Publié le vendredi 27 septembre 2013, dans un fasciculé édité par le groupe FdG Rhône-Alpes – Interview Thomas PORCHER Économiste et auteur du livre « Le mirage du gaz de schiste ». Permalien vers l’article
Dans la dénonciation des méfaits des GDS, vous allez plus loin, en présentant cette ressource énergétique non seulement comme néfaste pour l’environnement mais également non viable économiquement.
Sur quels critères fondez-vous ce raisonnement ?
Aujourd’hui, le débat est mal posé et se résume à une balance entre les gains économiques d’un côté et le coût environnemental de l’autre. Mais pour moi, les gains économiques sont surévalués. En termes d’emplois, jamais un pays producteur de gaz ou de pétrole n’a réussi à créer autant d’emplois directs et indirects via la production. D’ailleurs, la production de gaz crée tellement peu d’emplois que les spécialistes la qualifient de rente gazière.
Le secret des américains réside uniquement dans le forage intensif des zones d’exploitation. Car en réalité, il y a moins d’un emploi crée par puits et donc pour en créer en continu, il faut forer sans cesse. Par exemple, aux États-Unis, il y a eu 600.000 emplois créés pour 500.000 puits forés.
Cela veut dire que pour créer les 100.000 emplois que certains ont annoncés, il faudra forer 90.000 puits. C’est ça la réalité du gaz de schiste, un forage intensif. D’ailleurs aujourd’hui, il y a plus de forages au Colorado qu’au Moyen-Orient et les premiers plans de forage au Royaume-Uni tablent dans certaines régions sur 3.000 puits d’entrée de jeu.
Le problème avec le mode de calcul de certains est qu’il ne prend en compte que les créations d’emplois sans tenir compte des externalités négatives pour les populations avoisinantes ou pour le climat.
Par exemple, cela ne sert à rien de parler des rentrées fiscales de l’exploitation du gaz de schiste si les dépenses de rénovation de voiries, dues à l’exploitation du gaz et payées par le contribuable, sont supérieures, ce qui a été le cas dans plusieurs comtés américains.
On ne peut pas parler aussi de créations d’emplois si d’autres dans le tourisme sont détruits comme cela pourrait être le cas dans le Gard ou l’Ardèche. De manière générale, les gains économiques n’ont jamais fait l’objet d’études sérieuses notamment sur l’emploi ou la baisse éventuel des prix du gaz, quant aux externalités négatives, notamment pour les populations avoisinantes, elles sont complètement absentes du débat.
L’ exemple américain est-il exportable en France ?

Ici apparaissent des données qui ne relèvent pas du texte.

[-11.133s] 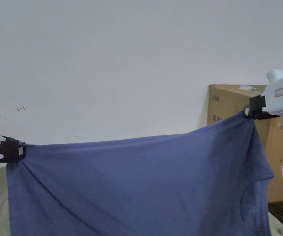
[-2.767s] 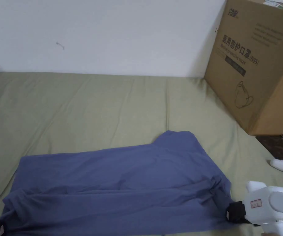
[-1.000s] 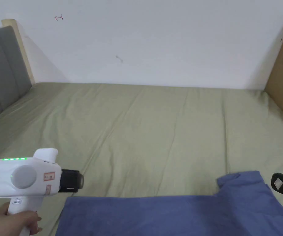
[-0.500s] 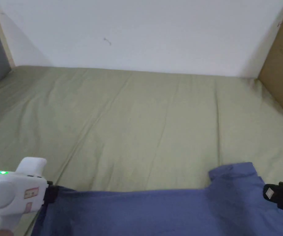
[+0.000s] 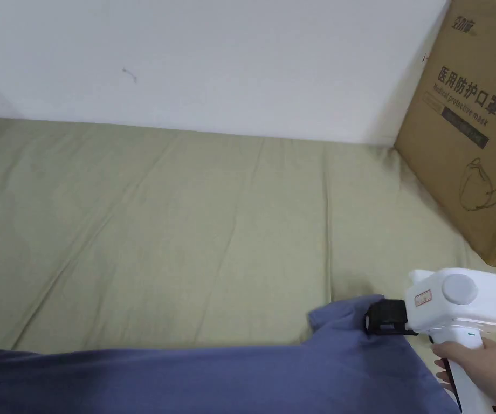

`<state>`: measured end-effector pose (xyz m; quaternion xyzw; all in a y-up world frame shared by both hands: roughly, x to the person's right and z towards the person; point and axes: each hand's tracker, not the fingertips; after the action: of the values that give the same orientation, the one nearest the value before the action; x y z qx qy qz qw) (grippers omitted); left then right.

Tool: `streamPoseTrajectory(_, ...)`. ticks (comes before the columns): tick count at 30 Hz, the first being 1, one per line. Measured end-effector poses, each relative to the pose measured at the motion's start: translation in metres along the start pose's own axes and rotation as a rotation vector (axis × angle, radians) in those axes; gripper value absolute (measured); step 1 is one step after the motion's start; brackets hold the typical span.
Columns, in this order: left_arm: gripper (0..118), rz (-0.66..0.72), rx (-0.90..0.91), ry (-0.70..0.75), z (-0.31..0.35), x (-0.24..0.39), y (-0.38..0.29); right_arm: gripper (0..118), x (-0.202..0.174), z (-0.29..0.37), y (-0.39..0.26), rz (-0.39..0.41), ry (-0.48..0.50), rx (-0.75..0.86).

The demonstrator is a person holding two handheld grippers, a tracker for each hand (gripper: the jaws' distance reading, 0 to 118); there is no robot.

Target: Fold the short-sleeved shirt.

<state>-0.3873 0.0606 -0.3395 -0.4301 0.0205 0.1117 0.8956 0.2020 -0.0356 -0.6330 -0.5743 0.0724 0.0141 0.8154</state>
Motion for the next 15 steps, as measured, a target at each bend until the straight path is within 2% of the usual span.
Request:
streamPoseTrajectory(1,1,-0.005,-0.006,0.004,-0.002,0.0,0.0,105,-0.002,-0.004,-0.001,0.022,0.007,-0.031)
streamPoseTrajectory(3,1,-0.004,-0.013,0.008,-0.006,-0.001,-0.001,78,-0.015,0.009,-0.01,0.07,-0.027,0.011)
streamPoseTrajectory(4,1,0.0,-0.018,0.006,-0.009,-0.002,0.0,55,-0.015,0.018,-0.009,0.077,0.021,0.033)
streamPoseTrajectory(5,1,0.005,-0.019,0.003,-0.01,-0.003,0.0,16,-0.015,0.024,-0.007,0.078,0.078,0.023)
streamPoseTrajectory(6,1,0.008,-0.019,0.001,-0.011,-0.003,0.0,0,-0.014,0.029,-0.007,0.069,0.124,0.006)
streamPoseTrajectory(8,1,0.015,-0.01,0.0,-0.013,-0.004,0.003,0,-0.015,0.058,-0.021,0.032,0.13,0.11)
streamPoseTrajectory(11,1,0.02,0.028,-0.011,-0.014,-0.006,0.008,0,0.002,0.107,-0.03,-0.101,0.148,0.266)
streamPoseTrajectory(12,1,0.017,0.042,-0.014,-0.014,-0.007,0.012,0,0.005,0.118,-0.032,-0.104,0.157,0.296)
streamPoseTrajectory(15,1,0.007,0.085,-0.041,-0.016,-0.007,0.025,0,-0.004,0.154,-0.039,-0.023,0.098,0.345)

Absolument pas. Déjà au niveau de la taille des territoires et de la densité de population mais également en termes d’impact sur les prix du gaz. Avec la production de gaz de schiste, le prix du gaz américain est passé de 10 $ à 3 $ permettant à l’industrie américaine d’améliorer sa compétitivité en bénéficiant d’une énergie moins chère.
Outre le fait que la compétitivité ne se résume pas uniquement à la baisse des coûts, rien n’assure que le prix du gaz baisserait en Europe. Car les prix du gaz européens sont indexés au prix du pétrole via des contrats à long terme avec les pays exportateurs.

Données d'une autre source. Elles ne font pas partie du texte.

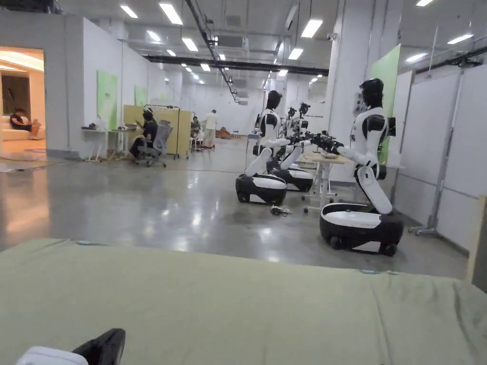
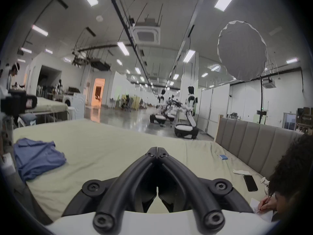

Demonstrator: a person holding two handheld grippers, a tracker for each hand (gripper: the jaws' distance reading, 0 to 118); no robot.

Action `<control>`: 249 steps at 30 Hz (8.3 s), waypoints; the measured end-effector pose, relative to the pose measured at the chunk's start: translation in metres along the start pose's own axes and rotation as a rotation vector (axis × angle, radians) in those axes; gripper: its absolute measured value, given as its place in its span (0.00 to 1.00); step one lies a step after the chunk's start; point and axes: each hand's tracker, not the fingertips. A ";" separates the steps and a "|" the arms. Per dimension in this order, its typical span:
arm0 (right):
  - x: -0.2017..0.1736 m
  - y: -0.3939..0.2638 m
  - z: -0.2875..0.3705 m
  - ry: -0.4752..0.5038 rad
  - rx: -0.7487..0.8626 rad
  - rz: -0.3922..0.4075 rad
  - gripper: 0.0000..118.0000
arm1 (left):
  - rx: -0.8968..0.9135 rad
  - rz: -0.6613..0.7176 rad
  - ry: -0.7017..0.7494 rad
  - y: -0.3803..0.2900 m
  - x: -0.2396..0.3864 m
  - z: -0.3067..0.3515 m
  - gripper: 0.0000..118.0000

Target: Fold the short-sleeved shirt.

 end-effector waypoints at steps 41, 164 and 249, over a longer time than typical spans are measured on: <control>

Certes, aujourd’hui, ils prennent en compte le marché spot à hauteur de 46% mais personne ne peut dire si le prix du gaz en cas de production de gaz de schiste baisserait. Surtout, lorsque l’on sait que le prix du pétrole est structurellement orienté à la hausse depuis 2004.
Le marché du gaz européen est beaucoup plus rigide que le marché du gaz américain et les prix ne baisseraient probablement pas ou peu. Les industriels le savent bien, c’est pour cela que le marché du gaz européen les intéresse car la rigidité du marché va leur permettre de faire des marges supplémentaires en produisant un gaz à un cout d’extraction moindre qu’ils revendront ensuite à un prix plus élevé.
D’ après vous, l’ exploitation des GDS deviendrait-elle rentable si des méthodes d’ extractions plus respectueuses de l’ environnement étaient trouvées?
Non malheureusement ce serait l’inverse car des méthodes plus respectueuses de l’environnement entraineraient un coût d’extraction plus élevé ce qui diminuerait la rentabilité du gaz de schiste.
Rappelons que si le gaz de schiste a eu un tel succès aux États-Unis, c’est d’abord grâce à des choix politiques offrant aux compagnies un cadre règlementaire favorable. La Loi « energy policy act » en 2005 a permis aux compagnies pétrolières de s’affranchir d’un certain nombre de règles notamment le « clean water act » et et de bénéficier d’incitations fiscales.